Zinta's variety of characters, such as Dil Se (1998), Sangharsh (1999), Kya Kehna (2000), Chori Chori Chupke Chupke (2001), Salaam Namaste (2005) and Kabhi Alvida Naa Kehna (2006), gained her a reputation for playing roles that go against Indian traditional mores. These roles were cited by critics as having contributed to a new image for Indian screen women by means of departure from the conventional parts previously played by leading actresses in mainstream Hindi films. Karan Johar describes her as "a new-wave actress" who has the advantage of working at a time when "films portray a woman who knows her mind". The character of Preeti from Dil Se was noted by gender scholar Janell Hobson as one that breaks the stereotypes that Westerners have of South Asian women. Author Monika Mehta notes the similarity between Zinta's public image as an independent and opinionated woman and her culturally defiant character in Salaam Namaste. According to Jennifer Thomas, who analysed Zinta's roles for a chapter in the book Once Upon a Time in Bollywood (2007), Zinta "resists patriarchal constraints through her modern lifestyle and the controversial roles she chooses".

==In the media==
Zinta is one of the best-known celebrities in India; at her career peak she was one of Hindi cinema's most celebrated stars and was acknowledged for having managed a career without any traditional assistance or family relations in the film industry. She featured in Box Office Indias top actress listing for seven years and ranked first for two consecutive years (2003–2004). In its "All Time Top Actress" list, she was placed 6th. In 2003, Zinta appeared in the number one spot on Rediff.coms "Top Bollywood Female Stars". She was ranked second for the following three years. She has been featured frequently on other Rediff.com lists, including "Bollywood's Most Beautiful Actresses", "Bollywood's Best Dressed Women", "Bollywood's Wonder Woman", and "Women of Many Faces". Between 2006 and 2008 Zinta made three consecutive appearances at the Cannes Film Festival.

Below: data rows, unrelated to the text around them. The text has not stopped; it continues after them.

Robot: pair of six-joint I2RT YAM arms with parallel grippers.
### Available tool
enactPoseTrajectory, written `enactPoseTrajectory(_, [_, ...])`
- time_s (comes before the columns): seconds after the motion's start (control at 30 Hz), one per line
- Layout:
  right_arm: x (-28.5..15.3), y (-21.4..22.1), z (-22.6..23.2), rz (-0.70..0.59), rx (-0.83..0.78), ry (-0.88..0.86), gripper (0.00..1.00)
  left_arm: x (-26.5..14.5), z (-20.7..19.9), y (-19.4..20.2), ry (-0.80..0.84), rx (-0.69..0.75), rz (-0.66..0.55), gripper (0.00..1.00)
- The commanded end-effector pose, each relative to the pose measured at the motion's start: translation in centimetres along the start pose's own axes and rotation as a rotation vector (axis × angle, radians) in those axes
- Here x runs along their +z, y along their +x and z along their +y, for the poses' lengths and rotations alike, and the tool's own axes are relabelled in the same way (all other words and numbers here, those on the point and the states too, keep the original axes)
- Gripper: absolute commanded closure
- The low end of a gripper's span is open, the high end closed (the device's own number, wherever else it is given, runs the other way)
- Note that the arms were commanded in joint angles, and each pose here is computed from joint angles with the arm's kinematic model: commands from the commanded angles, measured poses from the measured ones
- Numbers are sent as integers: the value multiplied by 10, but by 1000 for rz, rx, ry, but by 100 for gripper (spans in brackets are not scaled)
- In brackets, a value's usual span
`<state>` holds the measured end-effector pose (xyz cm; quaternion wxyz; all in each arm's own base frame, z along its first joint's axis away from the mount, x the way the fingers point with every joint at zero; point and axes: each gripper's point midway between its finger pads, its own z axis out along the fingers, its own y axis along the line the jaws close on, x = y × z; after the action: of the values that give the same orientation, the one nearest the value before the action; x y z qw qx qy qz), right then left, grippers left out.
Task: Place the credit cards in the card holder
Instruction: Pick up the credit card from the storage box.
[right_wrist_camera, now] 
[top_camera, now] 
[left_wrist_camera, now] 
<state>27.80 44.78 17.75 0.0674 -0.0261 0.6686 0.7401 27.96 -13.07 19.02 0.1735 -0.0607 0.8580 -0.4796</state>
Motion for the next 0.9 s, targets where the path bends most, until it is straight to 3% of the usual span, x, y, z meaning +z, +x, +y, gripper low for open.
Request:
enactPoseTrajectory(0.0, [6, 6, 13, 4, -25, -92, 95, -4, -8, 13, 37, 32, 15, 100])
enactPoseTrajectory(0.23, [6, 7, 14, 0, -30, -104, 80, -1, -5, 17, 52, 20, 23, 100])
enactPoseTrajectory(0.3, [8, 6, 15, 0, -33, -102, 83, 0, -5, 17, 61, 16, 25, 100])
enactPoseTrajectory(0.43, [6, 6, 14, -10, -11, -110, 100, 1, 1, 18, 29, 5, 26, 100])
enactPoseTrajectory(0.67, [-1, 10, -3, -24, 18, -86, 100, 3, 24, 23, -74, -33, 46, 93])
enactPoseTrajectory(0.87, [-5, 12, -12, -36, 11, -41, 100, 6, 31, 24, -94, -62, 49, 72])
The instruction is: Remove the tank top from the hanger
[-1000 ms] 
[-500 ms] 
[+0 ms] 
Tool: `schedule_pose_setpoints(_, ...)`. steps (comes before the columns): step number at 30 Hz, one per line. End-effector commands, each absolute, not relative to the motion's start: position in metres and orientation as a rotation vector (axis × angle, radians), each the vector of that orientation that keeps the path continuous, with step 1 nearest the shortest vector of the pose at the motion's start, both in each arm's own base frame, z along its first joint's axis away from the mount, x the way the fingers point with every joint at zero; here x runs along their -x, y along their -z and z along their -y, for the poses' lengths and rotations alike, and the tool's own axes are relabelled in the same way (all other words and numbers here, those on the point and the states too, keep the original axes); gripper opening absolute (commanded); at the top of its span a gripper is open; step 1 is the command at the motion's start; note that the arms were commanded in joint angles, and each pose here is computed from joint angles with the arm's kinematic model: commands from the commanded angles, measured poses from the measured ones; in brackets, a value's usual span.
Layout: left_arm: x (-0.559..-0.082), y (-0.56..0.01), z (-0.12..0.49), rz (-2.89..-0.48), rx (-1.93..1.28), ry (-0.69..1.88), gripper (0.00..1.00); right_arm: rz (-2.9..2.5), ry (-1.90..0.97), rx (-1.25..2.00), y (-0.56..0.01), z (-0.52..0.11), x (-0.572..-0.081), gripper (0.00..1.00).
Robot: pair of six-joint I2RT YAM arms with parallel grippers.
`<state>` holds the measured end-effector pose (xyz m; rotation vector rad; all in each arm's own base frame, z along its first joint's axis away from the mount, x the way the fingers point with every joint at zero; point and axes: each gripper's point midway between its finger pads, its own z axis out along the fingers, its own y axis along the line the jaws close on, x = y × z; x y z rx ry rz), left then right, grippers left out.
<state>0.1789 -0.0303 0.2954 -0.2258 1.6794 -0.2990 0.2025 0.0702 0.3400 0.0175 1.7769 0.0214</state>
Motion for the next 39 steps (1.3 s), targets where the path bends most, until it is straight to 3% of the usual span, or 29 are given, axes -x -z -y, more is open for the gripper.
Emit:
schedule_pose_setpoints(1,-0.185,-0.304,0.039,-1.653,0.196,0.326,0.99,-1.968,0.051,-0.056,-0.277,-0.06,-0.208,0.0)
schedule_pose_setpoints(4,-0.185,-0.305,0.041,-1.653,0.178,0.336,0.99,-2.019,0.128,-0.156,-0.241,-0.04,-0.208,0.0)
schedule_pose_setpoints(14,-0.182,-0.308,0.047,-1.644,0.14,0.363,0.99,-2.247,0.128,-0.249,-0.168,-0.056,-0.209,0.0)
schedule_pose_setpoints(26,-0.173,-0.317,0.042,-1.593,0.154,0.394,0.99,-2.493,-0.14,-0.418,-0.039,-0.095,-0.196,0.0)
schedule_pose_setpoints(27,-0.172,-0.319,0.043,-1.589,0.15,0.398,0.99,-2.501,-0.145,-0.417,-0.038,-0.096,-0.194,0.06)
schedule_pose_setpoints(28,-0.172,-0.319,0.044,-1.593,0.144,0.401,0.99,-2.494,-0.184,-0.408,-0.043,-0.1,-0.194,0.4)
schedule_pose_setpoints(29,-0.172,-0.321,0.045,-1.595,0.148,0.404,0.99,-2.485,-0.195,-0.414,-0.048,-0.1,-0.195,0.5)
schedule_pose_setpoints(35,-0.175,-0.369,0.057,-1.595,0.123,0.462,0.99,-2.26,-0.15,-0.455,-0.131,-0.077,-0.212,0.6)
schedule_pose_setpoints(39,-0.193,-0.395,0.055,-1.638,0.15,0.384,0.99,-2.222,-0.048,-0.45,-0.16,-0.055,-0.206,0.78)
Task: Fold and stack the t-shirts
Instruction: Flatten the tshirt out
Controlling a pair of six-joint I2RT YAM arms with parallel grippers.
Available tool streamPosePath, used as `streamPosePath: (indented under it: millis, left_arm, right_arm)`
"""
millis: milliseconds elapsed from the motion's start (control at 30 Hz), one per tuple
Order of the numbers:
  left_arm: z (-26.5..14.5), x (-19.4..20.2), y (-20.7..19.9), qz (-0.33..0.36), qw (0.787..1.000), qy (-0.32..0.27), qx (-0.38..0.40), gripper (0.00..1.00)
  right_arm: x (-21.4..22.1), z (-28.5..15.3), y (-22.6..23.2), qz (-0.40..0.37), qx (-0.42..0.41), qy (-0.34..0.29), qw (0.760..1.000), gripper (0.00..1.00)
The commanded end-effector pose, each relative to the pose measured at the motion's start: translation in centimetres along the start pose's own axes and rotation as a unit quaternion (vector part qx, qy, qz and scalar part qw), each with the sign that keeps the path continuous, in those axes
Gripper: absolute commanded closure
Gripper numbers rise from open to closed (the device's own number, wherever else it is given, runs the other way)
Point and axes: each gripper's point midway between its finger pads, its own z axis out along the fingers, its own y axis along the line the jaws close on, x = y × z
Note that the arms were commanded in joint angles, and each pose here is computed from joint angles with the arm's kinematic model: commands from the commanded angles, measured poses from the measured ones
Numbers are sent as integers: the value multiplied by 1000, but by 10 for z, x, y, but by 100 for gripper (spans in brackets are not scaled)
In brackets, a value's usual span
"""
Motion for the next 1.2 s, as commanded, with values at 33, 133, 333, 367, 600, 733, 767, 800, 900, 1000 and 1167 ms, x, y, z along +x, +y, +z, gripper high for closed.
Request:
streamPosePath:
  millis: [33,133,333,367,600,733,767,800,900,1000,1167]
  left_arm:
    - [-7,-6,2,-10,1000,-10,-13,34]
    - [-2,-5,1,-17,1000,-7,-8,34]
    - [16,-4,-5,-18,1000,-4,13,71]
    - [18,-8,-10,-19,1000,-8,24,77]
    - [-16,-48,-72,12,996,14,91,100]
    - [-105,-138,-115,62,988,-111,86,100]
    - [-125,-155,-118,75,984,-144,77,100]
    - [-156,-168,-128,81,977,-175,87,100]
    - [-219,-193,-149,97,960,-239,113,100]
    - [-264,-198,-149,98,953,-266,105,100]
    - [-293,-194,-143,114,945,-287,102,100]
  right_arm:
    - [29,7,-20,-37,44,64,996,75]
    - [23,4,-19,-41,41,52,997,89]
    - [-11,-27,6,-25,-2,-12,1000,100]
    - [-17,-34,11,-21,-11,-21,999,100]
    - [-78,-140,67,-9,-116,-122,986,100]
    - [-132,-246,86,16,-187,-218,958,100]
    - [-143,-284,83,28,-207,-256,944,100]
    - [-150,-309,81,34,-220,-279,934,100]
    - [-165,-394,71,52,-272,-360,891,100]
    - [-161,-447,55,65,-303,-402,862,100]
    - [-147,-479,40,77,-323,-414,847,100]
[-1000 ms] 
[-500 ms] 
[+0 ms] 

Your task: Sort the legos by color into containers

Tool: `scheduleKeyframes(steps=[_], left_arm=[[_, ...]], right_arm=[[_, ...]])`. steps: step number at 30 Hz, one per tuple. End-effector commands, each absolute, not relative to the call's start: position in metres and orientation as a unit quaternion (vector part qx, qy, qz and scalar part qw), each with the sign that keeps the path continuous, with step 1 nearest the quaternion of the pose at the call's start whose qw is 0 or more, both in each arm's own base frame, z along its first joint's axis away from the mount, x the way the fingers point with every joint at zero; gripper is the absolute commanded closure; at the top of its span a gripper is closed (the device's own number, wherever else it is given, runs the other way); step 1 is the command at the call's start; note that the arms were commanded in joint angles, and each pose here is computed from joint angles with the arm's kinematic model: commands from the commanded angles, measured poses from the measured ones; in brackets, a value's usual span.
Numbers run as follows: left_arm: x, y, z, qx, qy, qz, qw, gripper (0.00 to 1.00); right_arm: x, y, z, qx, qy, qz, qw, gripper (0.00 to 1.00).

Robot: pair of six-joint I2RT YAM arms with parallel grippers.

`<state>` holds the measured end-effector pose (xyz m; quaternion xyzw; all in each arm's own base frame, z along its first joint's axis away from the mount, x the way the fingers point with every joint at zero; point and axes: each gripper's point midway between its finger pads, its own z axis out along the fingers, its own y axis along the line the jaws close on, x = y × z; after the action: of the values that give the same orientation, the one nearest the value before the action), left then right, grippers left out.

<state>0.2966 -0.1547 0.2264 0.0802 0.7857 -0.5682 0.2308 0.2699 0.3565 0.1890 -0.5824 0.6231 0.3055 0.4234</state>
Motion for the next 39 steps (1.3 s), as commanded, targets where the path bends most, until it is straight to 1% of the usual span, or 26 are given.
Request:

At first she attended the 2006 Film Festival along with filmmaker Karan Johar to represent the Hindi film industry and promote Kabhi Alvida Naa Kehna, returning in later years as the brand ambassador of Chopard, the maker of luxury watches and jewellery.

In September 2006 the UK magazine Eastern Eye ranked her among "Asia's Sexiest Women". In 2010, Time magazine selected her as one of the candidates for its list of the world's 100 most influential people. She was the only Indian actress nominated for the poll and eventually did not make it to the final list, ranked at 144. In 2009, she received IIFA-FICCI Frames Awards, among 10 "Most Powerful Entertainers of the Decade". She was later honoured at Venice Film Festival, in 2011. Zinta has been a celebrity endorser for brands such as Mortein, Dabur Vatika, Head & Shoulders, BSNL and Himachal Pradesh Tourism. Since 2007, Zinta's popularity was on a decline and she lost out on her brand endorsements to a number of younger actresses. This was followed by further decline in popularity when she restricted her work in films, culminating the debacle of her self-produced comeback vehicle. Film journalists like Khalid Mohamed and Subhash K. Jha have written columns in which they lament her absence from the movies and encourage her to return to acting.

==Filmography and accolades==

Zinta has acted in over 30 films. She has won two Filmfare Awards from ten nominations: Best Female Debut for Dil Se.. and Soldier and Best Actress for Kal Ho Naa Ho. She is among the few Indian actors to be nominated for a Genie Award and to win the main acting award at the Chicago International Film Festival.